Ces deux réservoirs se complètent mais présentent des caractéristiques très différentes, ce qui impose une gestion adaptée à chacun.
Ces nappes se sont formées au Quaternaire, la période géologique la plus récente, commencée il y a environ 2,58 millions d’années. Située près de la surface, elle se recharge relativement vite grâce aux pluies et aux échanges avec les canaux et les cours d’eau. En revanche, sa faible profondeur la rend plus vulnérable aux pollutions et aux variations climatiques.

Formée il y a plusieurs millions d’années, au cours du Pliocène, ces nappes se situent en profondeur, parfois jusqu’à environ 200 mètres sous la surface. Souvent protégées par des couches d’argile peu perméables, elles sont en principe moins exposées aux pollutions de surface. En revanche, leur recharge est lente, ce qui les rend vulnérables : lorsque les prélèvements dépassent durablement leur capacité de renouvellement naturel, leur équilibre se dégrade et leur pérennité et leur qualité sont dégradées.

Le karst est un type de réservoir souterrain qui se forme dans les massifs calcaires grâce des processus d’érosion de la roche par la pluie. Au fil du temps, ce processus façonne un réseau de fractures de plus en plus profondes qui finissent par former de véritables galeries souterraines, pouvant s’étendre sur plusieurs dizaines de kilomètres. L’eau s’y engouffre, circule et se stocke, constituant ainsi un ou plusieurs aquifères karstiques qui peuvent être exploités pour l’eau potable. À mesure que les cours d’eau creusent les vallées en surface, la circulation souterraine s’enfonce vers des niveaux toujours plus profonds, laissant les anciennes galeries à sec. Ce sont ces réseaux asséchés, dits « fossiles », que les spéléologues peuvent aujourd’hui explorer.
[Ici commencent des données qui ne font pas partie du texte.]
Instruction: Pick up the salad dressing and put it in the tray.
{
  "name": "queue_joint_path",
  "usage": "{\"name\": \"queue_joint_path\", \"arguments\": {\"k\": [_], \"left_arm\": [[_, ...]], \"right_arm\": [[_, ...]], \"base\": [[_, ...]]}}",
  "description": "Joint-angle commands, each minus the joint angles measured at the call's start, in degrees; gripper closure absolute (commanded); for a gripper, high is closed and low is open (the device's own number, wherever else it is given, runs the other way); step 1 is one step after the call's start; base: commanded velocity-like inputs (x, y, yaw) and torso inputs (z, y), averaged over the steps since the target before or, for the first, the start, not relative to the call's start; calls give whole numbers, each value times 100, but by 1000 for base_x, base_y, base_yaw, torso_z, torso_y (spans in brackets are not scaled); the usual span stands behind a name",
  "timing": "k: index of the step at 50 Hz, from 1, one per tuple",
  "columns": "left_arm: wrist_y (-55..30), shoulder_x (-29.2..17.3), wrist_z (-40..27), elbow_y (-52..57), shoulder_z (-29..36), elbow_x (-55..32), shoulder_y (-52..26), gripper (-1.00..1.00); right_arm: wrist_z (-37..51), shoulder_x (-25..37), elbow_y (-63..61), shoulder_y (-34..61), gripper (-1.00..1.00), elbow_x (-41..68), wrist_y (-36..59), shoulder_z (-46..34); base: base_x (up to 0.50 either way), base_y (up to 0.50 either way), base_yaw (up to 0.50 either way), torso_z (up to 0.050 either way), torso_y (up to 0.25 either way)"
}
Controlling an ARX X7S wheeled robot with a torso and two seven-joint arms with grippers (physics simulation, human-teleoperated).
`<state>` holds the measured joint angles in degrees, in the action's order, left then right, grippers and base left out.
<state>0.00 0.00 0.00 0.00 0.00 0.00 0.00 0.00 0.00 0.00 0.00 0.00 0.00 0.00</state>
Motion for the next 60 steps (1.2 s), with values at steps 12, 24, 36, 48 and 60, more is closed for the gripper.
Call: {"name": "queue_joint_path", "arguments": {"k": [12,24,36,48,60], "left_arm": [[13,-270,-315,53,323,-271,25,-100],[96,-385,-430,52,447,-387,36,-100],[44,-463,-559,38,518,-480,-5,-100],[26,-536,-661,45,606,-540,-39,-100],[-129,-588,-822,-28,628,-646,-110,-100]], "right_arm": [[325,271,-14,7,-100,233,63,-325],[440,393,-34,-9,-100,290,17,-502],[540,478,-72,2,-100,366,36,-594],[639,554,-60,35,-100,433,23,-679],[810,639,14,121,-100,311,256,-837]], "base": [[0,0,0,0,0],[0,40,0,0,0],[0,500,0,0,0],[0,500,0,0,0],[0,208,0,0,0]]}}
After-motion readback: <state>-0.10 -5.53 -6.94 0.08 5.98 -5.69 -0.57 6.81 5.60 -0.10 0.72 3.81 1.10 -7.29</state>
Dans ce système, l’eau circule rapidement à travers les galeries, ce qui permet de disposer de volumes parfois importants mais très variables selon les épisodes de pluie. Ce fonctionnement irrégulier rend cette ressource plus vulnérable aux pollutions de surface et son exploitation plus complexe à maîtriser.
D’autres formations karstiques, plus modestes, existent dans le département. C’est le cas près de Villefranche-de-Conflent, dans la vallée de la Têt, où l’eau souterraine est étroitement liée aux cours d’eau de surface, ou encore du côté de Corbère-les-Cabanes, en bordure du massif des Aspres.